What This Means for Your Agency

If you're currently dealing with physical pain, do three things this week.

First, see a professional. Not Google. A doctor, a physical therapist, a chiropractor, someone who can assess whether you're dealing with discomfort you can manage or an injury that needs treatment. Agency owners are notoriously bad at seeking help because they're used to figuring everything out themselves. Your musculoskeletal system isn't a carrier contract. Get expert input.
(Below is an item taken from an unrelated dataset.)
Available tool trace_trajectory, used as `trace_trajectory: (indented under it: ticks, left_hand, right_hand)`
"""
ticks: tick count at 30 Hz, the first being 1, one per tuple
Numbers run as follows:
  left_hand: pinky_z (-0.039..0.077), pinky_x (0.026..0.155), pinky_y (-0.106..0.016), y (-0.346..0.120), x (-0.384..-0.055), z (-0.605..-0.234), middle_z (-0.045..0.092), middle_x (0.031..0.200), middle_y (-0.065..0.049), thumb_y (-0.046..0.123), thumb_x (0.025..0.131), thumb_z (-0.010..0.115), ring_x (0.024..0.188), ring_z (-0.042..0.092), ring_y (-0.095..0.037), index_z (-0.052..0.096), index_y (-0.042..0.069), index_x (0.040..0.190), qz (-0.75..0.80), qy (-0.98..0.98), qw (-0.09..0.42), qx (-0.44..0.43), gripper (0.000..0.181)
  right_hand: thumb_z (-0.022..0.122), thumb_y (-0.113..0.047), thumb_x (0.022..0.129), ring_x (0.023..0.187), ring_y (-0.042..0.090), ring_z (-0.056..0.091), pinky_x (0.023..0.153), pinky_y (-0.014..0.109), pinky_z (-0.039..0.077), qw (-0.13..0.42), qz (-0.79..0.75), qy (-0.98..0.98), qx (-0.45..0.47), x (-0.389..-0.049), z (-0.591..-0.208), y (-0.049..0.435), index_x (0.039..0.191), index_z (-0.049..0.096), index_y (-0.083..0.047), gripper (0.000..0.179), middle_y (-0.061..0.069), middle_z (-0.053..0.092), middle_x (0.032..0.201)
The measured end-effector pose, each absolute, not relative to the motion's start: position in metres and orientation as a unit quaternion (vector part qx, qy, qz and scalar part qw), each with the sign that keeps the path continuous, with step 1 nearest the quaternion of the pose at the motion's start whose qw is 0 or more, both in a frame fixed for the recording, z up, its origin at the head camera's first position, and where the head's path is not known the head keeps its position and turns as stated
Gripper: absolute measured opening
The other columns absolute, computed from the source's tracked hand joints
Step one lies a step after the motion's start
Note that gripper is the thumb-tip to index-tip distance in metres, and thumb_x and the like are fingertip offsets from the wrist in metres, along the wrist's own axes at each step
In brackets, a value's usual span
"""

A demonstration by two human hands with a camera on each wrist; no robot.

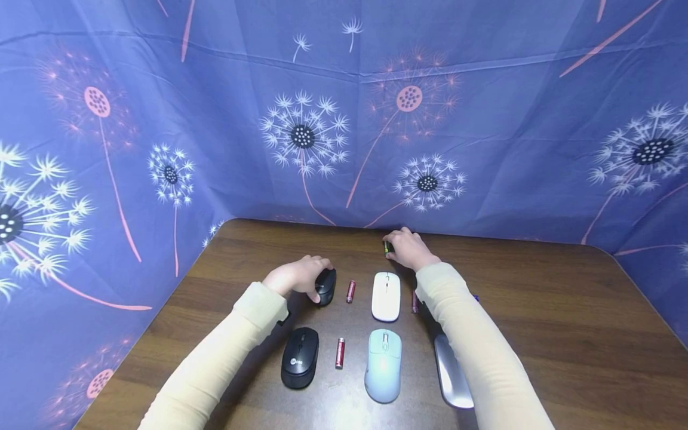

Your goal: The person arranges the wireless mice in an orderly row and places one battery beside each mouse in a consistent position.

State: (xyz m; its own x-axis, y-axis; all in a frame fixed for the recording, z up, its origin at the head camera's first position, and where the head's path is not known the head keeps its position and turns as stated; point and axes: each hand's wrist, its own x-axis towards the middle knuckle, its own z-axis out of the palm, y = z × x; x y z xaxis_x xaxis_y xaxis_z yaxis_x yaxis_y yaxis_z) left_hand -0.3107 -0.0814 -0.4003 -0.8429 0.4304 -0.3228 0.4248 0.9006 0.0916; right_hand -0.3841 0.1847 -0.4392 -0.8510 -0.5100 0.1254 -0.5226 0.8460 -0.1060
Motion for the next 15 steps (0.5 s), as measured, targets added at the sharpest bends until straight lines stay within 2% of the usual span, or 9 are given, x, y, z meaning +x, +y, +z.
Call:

Second, identify the three tasks that suffer most when you're physically compromised. For each one, write the first step toward making that task executable by someone other than you. You don't have to implement all three this week. Just document the gap.

Third, make one physical health investment today. Buy the standing desk converter. Schedule the appointment. Set the alarm 30 minutes earlier for a walk. One action, today. Not Monday. Today.

The Bottom Line

Your body is the infrastructure that everything else runs on, your agency, your team, your family, your life. When it sends you pain signals, it's not being inconvenient. It's giving you information. The agents who listen to that information, adapt their operations, and invest in prevention build agencies that last. The ones who power through indefinitely build agencies that collapse when their body finally forces the issue on its own terms instead of theirs.